Exercise prompt:
Every line in the entries that holds "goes" should be identified and copied.

+++++

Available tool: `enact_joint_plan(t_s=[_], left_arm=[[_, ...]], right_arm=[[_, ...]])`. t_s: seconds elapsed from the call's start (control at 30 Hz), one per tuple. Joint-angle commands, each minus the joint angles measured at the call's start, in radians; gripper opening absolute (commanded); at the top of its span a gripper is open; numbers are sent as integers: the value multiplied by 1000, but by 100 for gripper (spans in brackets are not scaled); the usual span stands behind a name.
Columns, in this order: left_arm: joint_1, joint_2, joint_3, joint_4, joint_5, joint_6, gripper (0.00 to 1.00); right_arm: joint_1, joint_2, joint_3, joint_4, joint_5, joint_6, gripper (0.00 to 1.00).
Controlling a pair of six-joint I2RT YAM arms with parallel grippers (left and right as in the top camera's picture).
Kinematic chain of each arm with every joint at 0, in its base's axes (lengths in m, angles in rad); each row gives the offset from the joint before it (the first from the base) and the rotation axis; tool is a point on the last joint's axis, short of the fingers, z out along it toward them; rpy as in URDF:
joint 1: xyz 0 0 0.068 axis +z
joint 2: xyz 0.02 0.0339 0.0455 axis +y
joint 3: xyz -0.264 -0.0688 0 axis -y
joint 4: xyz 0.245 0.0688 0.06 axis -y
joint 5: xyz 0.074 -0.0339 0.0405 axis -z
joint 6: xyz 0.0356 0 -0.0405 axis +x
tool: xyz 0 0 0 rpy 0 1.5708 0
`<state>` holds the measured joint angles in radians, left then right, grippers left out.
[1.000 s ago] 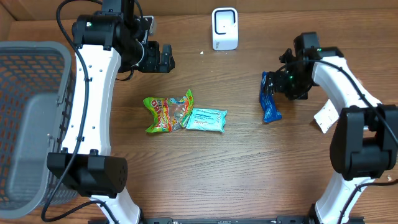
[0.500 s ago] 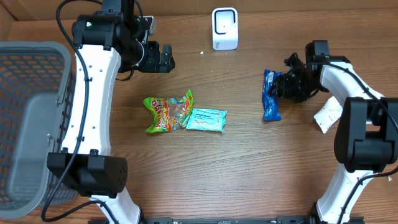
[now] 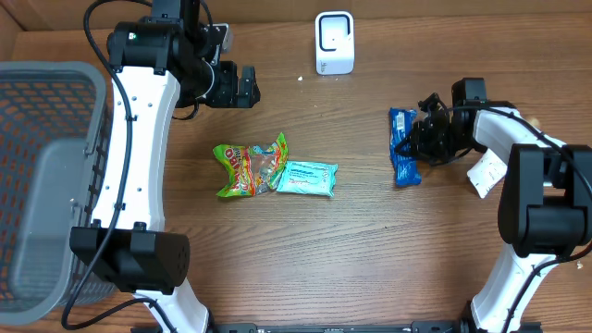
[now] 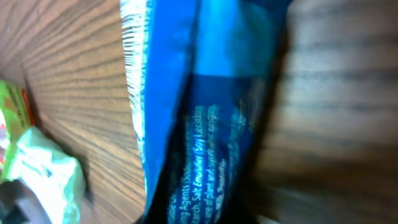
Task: Scan the item barcode
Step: 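Turn the blue packet upright and lift it with right gripper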
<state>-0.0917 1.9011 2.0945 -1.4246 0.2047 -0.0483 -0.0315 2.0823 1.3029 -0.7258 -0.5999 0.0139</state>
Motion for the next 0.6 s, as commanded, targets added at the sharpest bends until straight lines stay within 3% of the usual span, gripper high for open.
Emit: enact_joint_plan(t_s=[0.0, 0.33, 0.57], left_arm=[[-7, -5, 17, 0, -3, 19, 100], [-7, -5, 17, 0, -3, 19, 100], [-7, -5, 17, 0, -3, 19, 100]], right_arm=[[5, 19, -29, -20, 47, 17, 6], [14, -62, 163, -237, -89, -99, 4], [48, -230, 195, -267, -143, -101, 4]])
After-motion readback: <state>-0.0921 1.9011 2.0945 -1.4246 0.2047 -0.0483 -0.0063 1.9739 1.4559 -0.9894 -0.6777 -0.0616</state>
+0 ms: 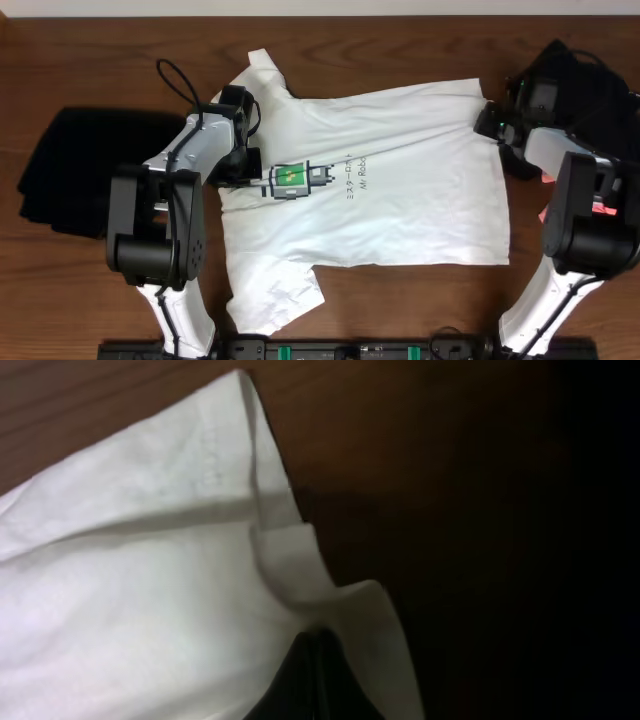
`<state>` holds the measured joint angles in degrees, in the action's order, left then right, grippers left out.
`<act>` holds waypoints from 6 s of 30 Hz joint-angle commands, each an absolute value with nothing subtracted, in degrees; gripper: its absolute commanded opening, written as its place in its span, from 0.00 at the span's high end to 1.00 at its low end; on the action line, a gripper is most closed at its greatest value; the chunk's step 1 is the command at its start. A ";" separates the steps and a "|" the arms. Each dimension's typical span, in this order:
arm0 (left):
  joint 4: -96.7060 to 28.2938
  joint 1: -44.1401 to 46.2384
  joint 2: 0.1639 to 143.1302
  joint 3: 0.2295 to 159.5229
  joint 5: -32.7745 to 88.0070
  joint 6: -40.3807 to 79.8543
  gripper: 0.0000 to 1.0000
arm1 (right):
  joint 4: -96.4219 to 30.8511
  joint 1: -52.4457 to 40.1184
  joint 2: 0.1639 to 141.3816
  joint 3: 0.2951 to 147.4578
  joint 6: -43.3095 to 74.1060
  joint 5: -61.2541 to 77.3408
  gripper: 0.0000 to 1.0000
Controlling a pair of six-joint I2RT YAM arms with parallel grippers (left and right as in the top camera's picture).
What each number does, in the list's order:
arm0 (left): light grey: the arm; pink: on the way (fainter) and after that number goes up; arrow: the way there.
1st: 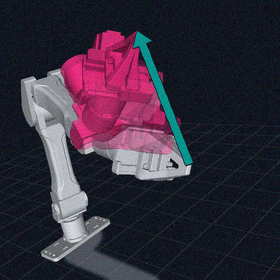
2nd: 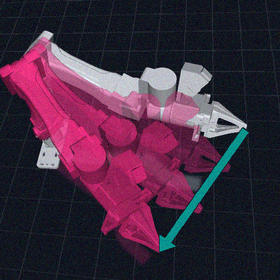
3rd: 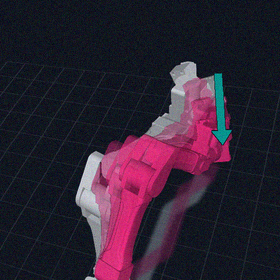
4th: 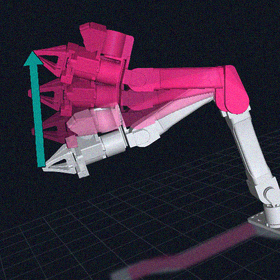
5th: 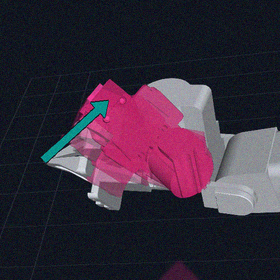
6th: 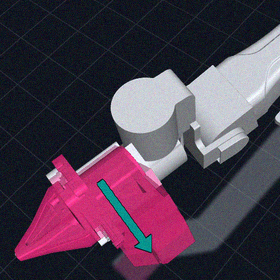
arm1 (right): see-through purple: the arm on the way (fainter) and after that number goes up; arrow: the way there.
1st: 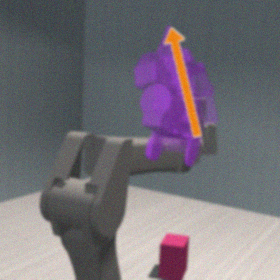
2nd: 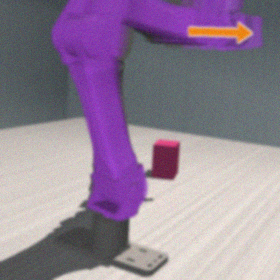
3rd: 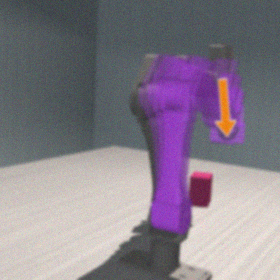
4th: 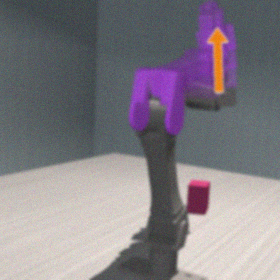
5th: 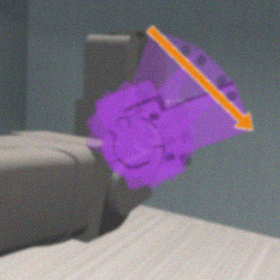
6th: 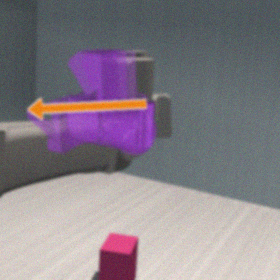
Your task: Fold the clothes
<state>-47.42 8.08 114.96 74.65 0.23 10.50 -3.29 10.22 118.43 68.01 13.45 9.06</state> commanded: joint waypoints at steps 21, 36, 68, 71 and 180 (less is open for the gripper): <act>-26.85 7.70 106.34 80.16 12.73 22.17 0.57 | -18.09 12.25 90.94 66.76 13.28 15.53 0.46; -4.14 7.68 121.58 80.16 19.03 36.97 0.47 | -35.75 10.41 89.69 66.74 9.43 20.82 0.39; 22.15 11.38 124.09 80.64 22.92 25.34 0.94 | -40.62 10.41 89.69 66.74 8.71 20.84 0.46; 20.14 12.73 124.33 80.64 22.87 21.58 0.88 | -40.77 10.41 89.69 66.74 8.71 20.88 0.46; -56.34 -4.51 116.18 86.78 22.94 8.78 0.53 | -45.82 6.24 107.13 65.91 10.26 2.31 0.84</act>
<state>-56.38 -5.08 117.27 87.26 21.08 9.91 -46.28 6.20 106.67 66.13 12.97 -2.66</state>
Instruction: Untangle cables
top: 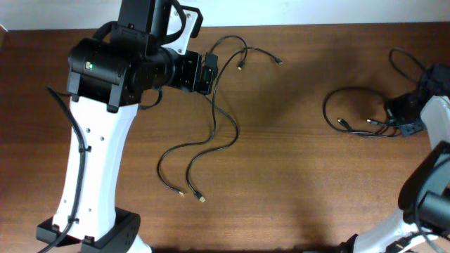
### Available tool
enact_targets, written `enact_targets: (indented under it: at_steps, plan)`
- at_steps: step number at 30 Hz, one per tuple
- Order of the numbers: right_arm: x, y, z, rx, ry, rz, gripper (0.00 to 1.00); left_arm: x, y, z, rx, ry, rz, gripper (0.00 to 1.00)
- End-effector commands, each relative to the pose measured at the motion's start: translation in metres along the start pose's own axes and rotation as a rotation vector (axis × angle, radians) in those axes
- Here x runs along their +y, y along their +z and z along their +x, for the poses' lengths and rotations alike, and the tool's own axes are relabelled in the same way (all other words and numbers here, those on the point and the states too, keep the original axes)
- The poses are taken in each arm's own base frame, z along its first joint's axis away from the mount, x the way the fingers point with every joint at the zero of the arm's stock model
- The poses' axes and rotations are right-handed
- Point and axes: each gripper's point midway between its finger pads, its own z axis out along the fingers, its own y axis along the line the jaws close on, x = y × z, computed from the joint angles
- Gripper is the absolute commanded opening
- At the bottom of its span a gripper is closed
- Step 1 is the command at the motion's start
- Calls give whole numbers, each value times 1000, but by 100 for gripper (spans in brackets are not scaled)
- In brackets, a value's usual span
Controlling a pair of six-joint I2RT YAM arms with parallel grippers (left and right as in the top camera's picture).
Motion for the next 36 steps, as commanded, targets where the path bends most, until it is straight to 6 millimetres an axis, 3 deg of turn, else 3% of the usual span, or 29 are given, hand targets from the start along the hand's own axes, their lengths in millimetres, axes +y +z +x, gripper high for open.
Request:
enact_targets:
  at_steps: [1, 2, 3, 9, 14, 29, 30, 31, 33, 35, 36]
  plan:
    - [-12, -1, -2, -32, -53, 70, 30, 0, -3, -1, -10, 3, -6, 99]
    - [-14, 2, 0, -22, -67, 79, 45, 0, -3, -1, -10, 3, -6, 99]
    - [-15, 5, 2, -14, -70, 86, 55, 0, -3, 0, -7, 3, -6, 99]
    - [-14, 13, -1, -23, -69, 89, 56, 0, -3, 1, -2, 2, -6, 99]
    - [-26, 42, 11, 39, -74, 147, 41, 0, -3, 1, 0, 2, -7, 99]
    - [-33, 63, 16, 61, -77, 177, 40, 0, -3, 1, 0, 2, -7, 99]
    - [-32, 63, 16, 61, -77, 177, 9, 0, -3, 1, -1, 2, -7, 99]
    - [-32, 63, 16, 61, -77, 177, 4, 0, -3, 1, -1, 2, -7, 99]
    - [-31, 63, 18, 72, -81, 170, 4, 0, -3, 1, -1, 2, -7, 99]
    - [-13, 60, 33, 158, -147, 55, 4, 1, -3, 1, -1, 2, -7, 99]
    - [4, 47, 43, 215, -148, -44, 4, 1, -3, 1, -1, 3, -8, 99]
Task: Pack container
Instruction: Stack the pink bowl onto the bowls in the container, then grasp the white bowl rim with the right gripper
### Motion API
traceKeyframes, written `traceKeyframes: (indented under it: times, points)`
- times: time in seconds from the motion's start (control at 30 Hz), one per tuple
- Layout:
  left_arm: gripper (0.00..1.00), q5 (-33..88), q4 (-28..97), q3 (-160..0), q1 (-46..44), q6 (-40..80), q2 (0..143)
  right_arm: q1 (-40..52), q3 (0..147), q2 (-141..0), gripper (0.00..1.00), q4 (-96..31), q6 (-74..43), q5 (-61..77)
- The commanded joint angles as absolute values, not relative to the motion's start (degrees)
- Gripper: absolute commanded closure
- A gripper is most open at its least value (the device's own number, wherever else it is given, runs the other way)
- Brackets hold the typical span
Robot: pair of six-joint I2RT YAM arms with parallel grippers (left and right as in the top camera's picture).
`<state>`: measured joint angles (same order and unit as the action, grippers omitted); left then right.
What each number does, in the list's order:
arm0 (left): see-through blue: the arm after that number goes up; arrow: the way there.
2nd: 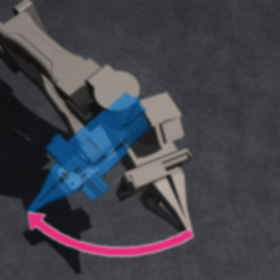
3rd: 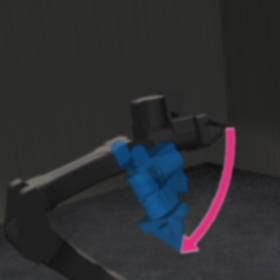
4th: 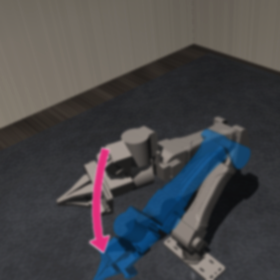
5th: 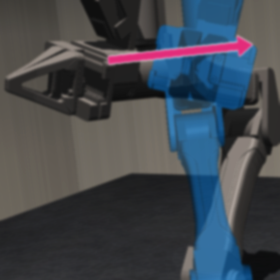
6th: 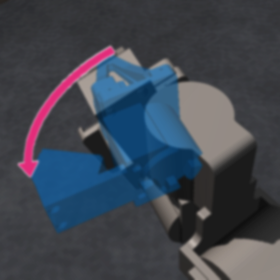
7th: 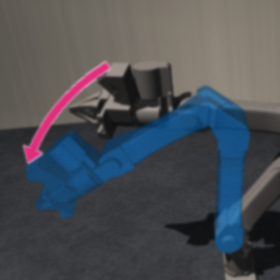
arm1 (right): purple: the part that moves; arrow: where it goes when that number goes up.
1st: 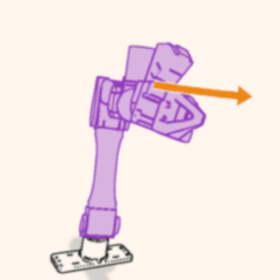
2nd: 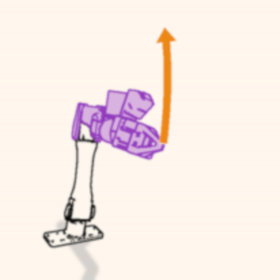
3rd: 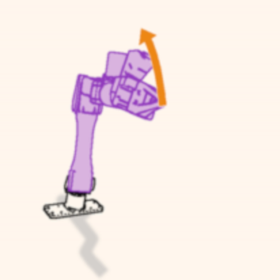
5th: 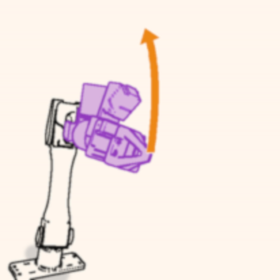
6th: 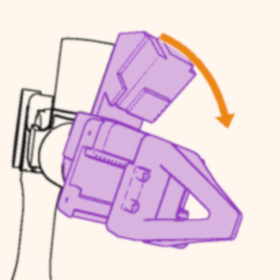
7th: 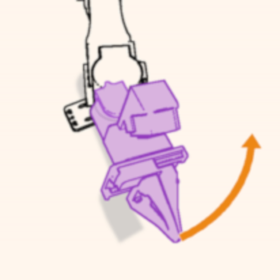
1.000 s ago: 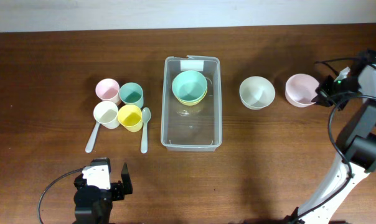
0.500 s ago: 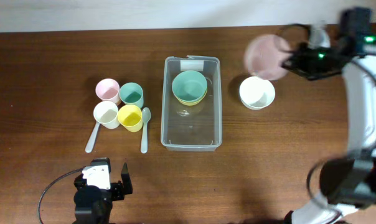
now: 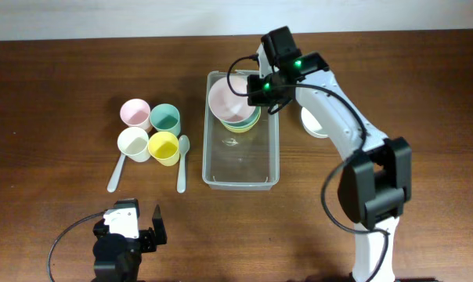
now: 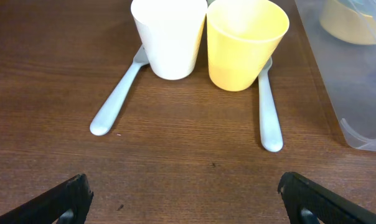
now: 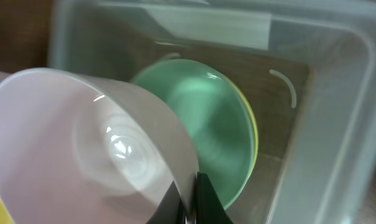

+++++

The answer:
arm0 (left): light grey: the arm; pink: on the way (fainter) and after that number goes up; arrow: the way there.
arm1 (right): see-through purple: the arm on the way (fainter) and after that number goes up; arrow: the way there.
arm0 (left): see-through blue: the arm after that number goes up; arrow: the way there.
arm1 (right): purple: the part that moves; arrow: where it goes when that number goes up.

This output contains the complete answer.